## Dataset content:
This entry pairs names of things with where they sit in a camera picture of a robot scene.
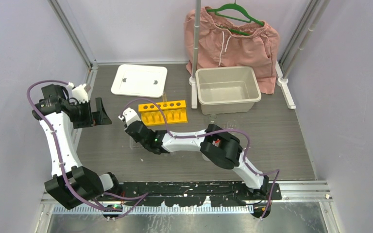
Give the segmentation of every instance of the white panel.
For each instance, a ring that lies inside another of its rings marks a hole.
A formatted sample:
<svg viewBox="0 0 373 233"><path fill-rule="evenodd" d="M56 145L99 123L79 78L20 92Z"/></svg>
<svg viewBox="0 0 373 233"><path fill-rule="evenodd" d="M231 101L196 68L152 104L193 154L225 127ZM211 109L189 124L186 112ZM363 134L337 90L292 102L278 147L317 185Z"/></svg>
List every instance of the white panel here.
<svg viewBox="0 0 373 233"><path fill-rule="evenodd" d="M86 74L46 0L0 0L0 232L32 232L43 182L51 178L48 143L26 99L28 86L46 79L80 83ZM32 98L42 98L40 87Z"/></svg>
<svg viewBox="0 0 373 233"><path fill-rule="evenodd" d="M186 61L183 22L194 0L66 0L98 62ZM232 0L203 0L218 8ZM281 36L284 52L309 0L238 0ZM228 15L241 17L231 11Z"/></svg>
<svg viewBox="0 0 373 233"><path fill-rule="evenodd" d="M373 233L373 1L331 1L288 79L341 232Z"/></svg>

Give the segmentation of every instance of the pink garment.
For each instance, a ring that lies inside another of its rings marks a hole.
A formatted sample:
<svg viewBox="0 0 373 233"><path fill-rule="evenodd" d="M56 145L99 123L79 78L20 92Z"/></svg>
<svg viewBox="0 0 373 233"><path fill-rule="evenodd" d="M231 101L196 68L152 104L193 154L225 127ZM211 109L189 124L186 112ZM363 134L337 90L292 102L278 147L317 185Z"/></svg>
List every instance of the pink garment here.
<svg viewBox="0 0 373 233"><path fill-rule="evenodd" d="M257 23L235 26L226 18L201 9L198 69L214 67L250 66L253 68L259 89L262 93L273 94L275 89L279 35L266 22L263 27ZM194 17L195 10L188 13L184 23L185 47L190 62L186 66L192 72L194 56ZM238 35L228 29L246 32Z"/></svg>

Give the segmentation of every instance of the green hanger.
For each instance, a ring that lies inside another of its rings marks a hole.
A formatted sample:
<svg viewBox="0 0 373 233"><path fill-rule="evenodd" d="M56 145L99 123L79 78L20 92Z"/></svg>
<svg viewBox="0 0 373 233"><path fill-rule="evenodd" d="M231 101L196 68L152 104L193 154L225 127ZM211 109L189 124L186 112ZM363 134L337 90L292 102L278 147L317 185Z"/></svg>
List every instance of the green hanger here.
<svg viewBox="0 0 373 233"><path fill-rule="evenodd" d="M220 27L220 28L226 28L226 29L228 29L232 33L236 33L236 34L240 34L240 35L250 35L249 33L240 32L240 31L237 31L237 30L234 30L234 29L229 29L227 27L223 27L223 26L218 26L218 27Z"/></svg>
<svg viewBox="0 0 373 233"><path fill-rule="evenodd" d="M240 18L235 18L235 17L231 17L231 16L225 16L225 15L221 15L220 13L218 13L218 11L223 11L223 10L236 10L236 11L239 11L241 12L248 20L244 20L244 19L240 19ZM235 19L235 20L238 20L238 21L241 21L241 22L245 22L245 23L251 23L251 22L255 22L261 26L264 26L264 23L261 22L261 21L258 21L254 18L252 18L248 12L240 5L236 4L235 2L234 3L229 3L229 4L225 4L224 6L218 8L218 9L208 9L207 12L215 12L216 15L218 16L222 16L222 17L225 17L225 18L231 18L231 19Z"/></svg>

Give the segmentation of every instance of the metal floor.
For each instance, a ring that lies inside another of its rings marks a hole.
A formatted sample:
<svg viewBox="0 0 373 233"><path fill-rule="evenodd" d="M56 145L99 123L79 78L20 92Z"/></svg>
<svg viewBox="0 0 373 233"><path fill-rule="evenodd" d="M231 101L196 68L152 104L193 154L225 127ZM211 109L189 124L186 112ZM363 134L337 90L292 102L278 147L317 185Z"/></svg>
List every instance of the metal floor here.
<svg viewBox="0 0 373 233"><path fill-rule="evenodd" d="M190 106L190 74L185 64L160 65L168 69L165 92L168 100L186 100ZM174 155L155 155L145 149L130 149L129 136L118 119L123 107L136 97L117 96L111 85L118 66L100 66L92 92L92 99L102 97L112 125L83 129L78 146L82 164L103 174L112 172L123 181L225 181L239 180L238 175L206 162L198 152L176 152ZM187 108L186 124L170 125L175 132L193 132L206 129L208 116L200 109ZM216 124L224 128L227 121L236 120L236 129L251 137L248 158L261 171L281 169L279 180L315 179L312 165L294 110L287 108L281 89L275 94L262 94L260 102L246 113L217 115ZM163 126L151 127L164 129ZM246 140L241 135L241 145Z"/></svg>
<svg viewBox="0 0 373 233"><path fill-rule="evenodd" d="M129 215L107 222L102 215L52 215L48 233L326 233L319 203L274 203L262 222L251 214Z"/></svg>

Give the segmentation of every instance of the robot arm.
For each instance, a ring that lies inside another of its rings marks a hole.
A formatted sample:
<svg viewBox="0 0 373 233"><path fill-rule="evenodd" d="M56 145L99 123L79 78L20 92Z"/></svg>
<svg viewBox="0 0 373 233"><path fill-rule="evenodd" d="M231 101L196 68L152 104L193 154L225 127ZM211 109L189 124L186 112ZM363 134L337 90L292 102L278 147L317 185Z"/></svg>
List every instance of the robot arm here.
<svg viewBox="0 0 373 233"><path fill-rule="evenodd" d="M35 111L32 111L33 116L39 120L45 132L51 152L52 179L45 182L45 189L67 209L72 209L80 205L81 202L65 188L52 133L57 135L66 175L69 179L75 180L73 182L70 180L71 186L81 197L91 200L103 194L104 191L113 188L119 189L119 183L111 173L98 176L95 172L82 166L73 145L72 129L112 124L105 112L101 98L96 98L97 111L91 112L88 90L89 86L86 84L79 85L72 89L72 97L70 98L63 86L51 84L42 88L44 98L35 106L52 124L55 132L51 132L48 125Z"/></svg>
<svg viewBox="0 0 373 233"><path fill-rule="evenodd" d="M146 150L155 153L170 153L180 150L199 151L216 166L233 170L245 182L248 188L266 193L268 176L253 174L243 161L243 150L237 137L230 133L216 133L198 137L199 135L221 130L217 125L209 125L206 130L190 133L153 131L148 129L140 120L137 113L127 108L120 120L125 122L125 131ZM262 173L247 159L245 163L258 173Z"/></svg>

## Work task:
Copy the data word for word, no pictures.

## Solution:
This entry pairs names of things with where they sit in a camera picture of a robot scene.
Give the segmentation of every instance of the white panel.
For each instance, a ring that lies inside another of its rings marks a hole.
A formatted sample:
<svg viewBox="0 0 373 233"><path fill-rule="evenodd" d="M56 145L99 123L79 78L20 92Z"/></svg>
<svg viewBox="0 0 373 233"><path fill-rule="evenodd" d="M231 101L196 68L152 104L193 154L225 127ZM211 109L189 124L186 112ZM363 134L337 90L292 102L278 147L317 185Z"/></svg>
List every instance of the white panel here.
<svg viewBox="0 0 373 233"><path fill-rule="evenodd" d="M86 74L46 0L0 0L0 232L32 232L43 182L51 178L48 143L26 99L28 86L46 79L80 83ZM32 98L42 98L40 87Z"/></svg>
<svg viewBox="0 0 373 233"><path fill-rule="evenodd" d="M186 61L183 22L194 0L66 0L98 62ZM232 0L203 0L218 8ZM281 36L284 52L309 0L238 0ZM228 15L241 17L231 11Z"/></svg>
<svg viewBox="0 0 373 233"><path fill-rule="evenodd" d="M373 233L373 1L331 1L288 79L341 232Z"/></svg>

Give the segmentation of every instance of the pink garment.
For each instance, a ring that lies inside another of its rings marks a hole.
A formatted sample:
<svg viewBox="0 0 373 233"><path fill-rule="evenodd" d="M56 145L99 123L79 78L20 92Z"/></svg>
<svg viewBox="0 0 373 233"><path fill-rule="evenodd" d="M231 101L196 68L152 104L193 154L225 127ZM211 109L189 124L186 112ZM363 134L337 90L292 102L278 147L317 185Z"/></svg>
List every instance of the pink garment here.
<svg viewBox="0 0 373 233"><path fill-rule="evenodd" d="M257 23L235 26L226 18L201 9L198 69L214 67L250 66L253 68L259 89L262 93L273 94L275 89L279 35L266 22L263 27ZM194 17L195 10L188 13L184 23L185 47L190 62L186 66L192 72L194 56ZM238 35L228 29L246 32Z"/></svg>

Give the segmentation of every instance of the green hanger.
For each instance, a ring that lies inside another of its rings marks a hole.
A formatted sample:
<svg viewBox="0 0 373 233"><path fill-rule="evenodd" d="M56 145L99 123L79 78L20 92Z"/></svg>
<svg viewBox="0 0 373 233"><path fill-rule="evenodd" d="M231 101L196 68L152 104L193 154L225 127ZM211 109L189 124L186 112ZM363 134L337 90L292 102L278 147L317 185Z"/></svg>
List every instance of the green hanger here.
<svg viewBox="0 0 373 233"><path fill-rule="evenodd" d="M220 27L220 28L226 28L226 29L228 29L232 33L236 33L236 34L240 34L240 35L250 35L249 33L240 32L240 31L237 31L237 30L234 30L234 29L229 29L227 27L223 27L223 26L218 26L218 27Z"/></svg>
<svg viewBox="0 0 373 233"><path fill-rule="evenodd" d="M240 18L235 18L235 17L231 17L231 16L225 16L225 15L221 15L220 13L218 13L218 11L223 11L223 10L236 10L236 11L239 11L241 12L248 20L244 20L244 19L240 19ZM235 19L235 20L238 20L238 21L241 21L241 22L245 22L245 23L251 23L251 22L255 22L261 26L264 26L264 23L261 22L261 21L258 21L254 18L252 18L248 12L240 5L236 4L235 2L234 3L229 3L229 4L225 4L224 6L218 8L218 9L208 9L207 12L215 12L216 15L218 16L222 16L222 17L225 17L225 18L231 18L231 19Z"/></svg>

Give the segmentation of every instance of the metal floor.
For each instance, a ring that lies inside another of its rings marks a hole.
A formatted sample:
<svg viewBox="0 0 373 233"><path fill-rule="evenodd" d="M56 145L99 123L79 78L20 92Z"/></svg>
<svg viewBox="0 0 373 233"><path fill-rule="evenodd" d="M231 101L196 68L152 104L193 154L225 127ZM211 109L189 124L186 112ZM363 134L337 90L292 102L278 147L317 185Z"/></svg>
List every instance of the metal floor here.
<svg viewBox="0 0 373 233"><path fill-rule="evenodd" d="M190 106L190 74L185 64L160 65L168 69L165 92L168 100L186 100ZM174 155L155 155L145 149L130 149L129 136L118 119L123 107L136 97L117 96L111 85L118 66L100 66L92 92L92 99L102 97L112 125L83 129L78 146L82 164L103 174L112 172L123 181L225 181L239 180L238 175L206 162L198 152L176 152ZM187 108L186 124L170 125L175 132L193 132L206 129L208 116L200 109ZM216 124L224 128L227 121L236 120L236 129L251 137L248 158L261 171L281 169L279 180L315 179L312 165L294 110L287 108L281 89L275 94L262 94L260 102L246 113L217 115ZM163 126L151 127L164 129ZM246 140L241 135L241 145Z"/></svg>
<svg viewBox="0 0 373 233"><path fill-rule="evenodd" d="M129 215L107 222L102 215L52 215L48 233L326 233L319 203L274 203L262 222L251 214Z"/></svg>

Give the segmentation of every instance of the robot arm.
For each instance, a ring that lies inside another of its rings marks a hole.
A formatted sample:
<svg viewBox="0 0 373 233"><path fill-rule="evenodd" d="M56 145L99 123L79 78L20 92Z"/></svg>
<svg viewBox="0 0 373 233"><path fill-rule="evenodd" d="M231 101L196 68L152 104L193 154L225 127ZM211 109L189 124L186 112ZM363 134L337 90L292 102L278 147L317 185Z"/></svg>
List every instance of the robot arm here.
<svg viewBox="0 0 373 233"><path fill-rule="evenodd" d="M35 111L32 111L33 116L39 120L45 132L51 152L52 179L45 182L45 189L67 209L72 209L80 205L81 202L65 188L52 133L57 135L66 175L69 179L75 180L73 182L70 180L71 186L81 197L91 200L103 194L104 191L113 188L119 189L119 183L111 173L98 176L95 172L82 166L73 145L72 129L112 124L105 112L101 98L96 98L97 111L91 112L88 90L89 86L86 84L79 85L72 89L72 97L70 98L63 86L51 84L42 88L44 98L35 106L52 124L55 132L51 132L48 125Z"/></svg>
<svg viewBox="0 0 373 233"><path fill-rule="evenodd" d="M146 150L155 153L170 153L180 150L199 151L216 166L233 170L245 182L248 188L266 193L268 176L253 174L243 161L243 150L237 137L230 133L216 133L198 137L199 135L221 130L217 125L209 125L206 130L190 133L153 131L148 129L140 120L137 113L127 108L120 120L125 122L125 131ZM262 173L247 159L245 163L258 173Z"/></svg>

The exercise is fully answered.